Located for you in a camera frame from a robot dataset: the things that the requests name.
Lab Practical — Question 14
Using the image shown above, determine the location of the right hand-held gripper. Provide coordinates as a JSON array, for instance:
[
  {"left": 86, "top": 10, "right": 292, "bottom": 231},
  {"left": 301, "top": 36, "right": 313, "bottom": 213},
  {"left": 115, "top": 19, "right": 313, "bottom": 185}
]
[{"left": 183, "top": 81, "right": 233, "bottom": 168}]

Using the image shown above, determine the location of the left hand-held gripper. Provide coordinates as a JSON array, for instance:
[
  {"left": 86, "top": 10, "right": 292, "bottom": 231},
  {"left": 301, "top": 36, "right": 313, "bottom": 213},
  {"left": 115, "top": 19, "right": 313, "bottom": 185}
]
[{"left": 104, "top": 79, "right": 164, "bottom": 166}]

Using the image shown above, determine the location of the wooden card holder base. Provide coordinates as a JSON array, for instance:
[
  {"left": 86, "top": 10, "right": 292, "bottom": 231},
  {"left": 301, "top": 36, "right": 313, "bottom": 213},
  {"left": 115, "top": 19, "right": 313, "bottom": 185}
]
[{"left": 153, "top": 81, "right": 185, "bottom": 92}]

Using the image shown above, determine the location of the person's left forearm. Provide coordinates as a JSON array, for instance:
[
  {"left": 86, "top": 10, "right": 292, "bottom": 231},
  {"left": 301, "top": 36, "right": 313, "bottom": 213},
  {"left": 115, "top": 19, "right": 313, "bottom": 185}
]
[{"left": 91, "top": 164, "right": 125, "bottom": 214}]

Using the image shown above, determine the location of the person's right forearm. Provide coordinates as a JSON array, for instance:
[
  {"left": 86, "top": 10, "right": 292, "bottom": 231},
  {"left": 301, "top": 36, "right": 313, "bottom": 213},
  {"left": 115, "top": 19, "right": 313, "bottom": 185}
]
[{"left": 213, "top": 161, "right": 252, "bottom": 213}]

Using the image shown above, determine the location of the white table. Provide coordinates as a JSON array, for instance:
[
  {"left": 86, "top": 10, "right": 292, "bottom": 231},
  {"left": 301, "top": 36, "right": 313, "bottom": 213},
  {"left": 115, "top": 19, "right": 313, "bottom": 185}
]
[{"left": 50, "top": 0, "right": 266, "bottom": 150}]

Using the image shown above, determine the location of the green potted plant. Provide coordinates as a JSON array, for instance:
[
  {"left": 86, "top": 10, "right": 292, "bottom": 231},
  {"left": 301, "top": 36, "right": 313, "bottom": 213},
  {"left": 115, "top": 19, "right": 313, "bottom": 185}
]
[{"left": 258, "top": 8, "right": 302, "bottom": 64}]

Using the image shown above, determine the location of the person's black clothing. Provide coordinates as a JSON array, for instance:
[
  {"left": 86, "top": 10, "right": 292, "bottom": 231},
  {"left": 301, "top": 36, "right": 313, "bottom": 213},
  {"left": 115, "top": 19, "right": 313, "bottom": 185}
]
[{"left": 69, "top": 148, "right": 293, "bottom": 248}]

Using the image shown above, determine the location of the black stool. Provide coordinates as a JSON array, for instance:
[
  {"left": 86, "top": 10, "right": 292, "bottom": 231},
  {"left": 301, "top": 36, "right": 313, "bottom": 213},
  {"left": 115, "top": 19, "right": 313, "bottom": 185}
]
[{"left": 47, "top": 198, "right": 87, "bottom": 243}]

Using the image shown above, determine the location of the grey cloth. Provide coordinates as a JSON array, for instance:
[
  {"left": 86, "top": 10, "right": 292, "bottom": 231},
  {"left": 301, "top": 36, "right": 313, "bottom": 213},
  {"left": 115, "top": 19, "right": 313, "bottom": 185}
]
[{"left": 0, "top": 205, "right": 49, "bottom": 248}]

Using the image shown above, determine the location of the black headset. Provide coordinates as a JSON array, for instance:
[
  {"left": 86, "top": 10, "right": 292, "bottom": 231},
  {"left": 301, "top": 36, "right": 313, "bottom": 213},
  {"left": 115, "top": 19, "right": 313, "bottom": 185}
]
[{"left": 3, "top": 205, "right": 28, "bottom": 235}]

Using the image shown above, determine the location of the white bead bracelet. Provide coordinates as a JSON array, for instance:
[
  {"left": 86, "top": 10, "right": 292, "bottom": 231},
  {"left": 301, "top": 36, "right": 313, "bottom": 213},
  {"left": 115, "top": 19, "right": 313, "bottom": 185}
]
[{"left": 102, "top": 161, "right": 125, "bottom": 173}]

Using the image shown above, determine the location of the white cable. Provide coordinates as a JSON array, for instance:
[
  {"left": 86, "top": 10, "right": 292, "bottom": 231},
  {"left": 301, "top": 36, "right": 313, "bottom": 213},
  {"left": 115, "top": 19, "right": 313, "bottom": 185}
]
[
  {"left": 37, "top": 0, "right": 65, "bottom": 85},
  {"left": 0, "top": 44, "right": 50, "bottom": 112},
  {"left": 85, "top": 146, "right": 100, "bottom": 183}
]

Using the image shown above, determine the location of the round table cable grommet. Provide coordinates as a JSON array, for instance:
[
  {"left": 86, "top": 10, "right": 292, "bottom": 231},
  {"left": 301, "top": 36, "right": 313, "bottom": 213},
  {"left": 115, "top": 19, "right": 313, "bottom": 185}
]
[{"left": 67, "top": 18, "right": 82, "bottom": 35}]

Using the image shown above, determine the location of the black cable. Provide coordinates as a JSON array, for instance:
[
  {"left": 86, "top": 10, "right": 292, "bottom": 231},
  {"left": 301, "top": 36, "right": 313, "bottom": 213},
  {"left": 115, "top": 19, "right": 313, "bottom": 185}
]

:::::

» Task directions: Beginning with the very first line of the records above, please retype each line through the one that has "of the wooden", and add nothing.

» Solution to the problem:
Located for you in a camera frame from a robot dataset: the things that the requests name.
Lab Practical — Question 14
Using the image shown above, determine the location of the right hand-held gripper. Provide coordinates as a JSON array, for instance:
[
  {"left": 86, "top": 10, "right": 292, "bottom": 231},
  {"left": 301, "top": 36, "right": 313, "bottom": 213},
  {"left": 115, "top": 19, "right": 313, "bottom": 185}
]
[{"left": 183, "top": 81, "right": 233, "bottom": 168}]

Using the image shown above, determine the location of the left hand-held gripper. Provide coordinates as a JSON array, for instance:
[
  {"left": 86, "top": 10, "right": 292, "bottom": 231},
  {"left": 301, "top": 36, "right": 313, "bottom": 213},
  {"left": 115, "top": 19, "right": 313, "bottom": 185}
]
[{"left": 104, "top": 79, "right": 164, "bottom": 166}]

Using the image shown above, determine the location of the wooden card holder base. Provide coordinates as a JSON array, for instance:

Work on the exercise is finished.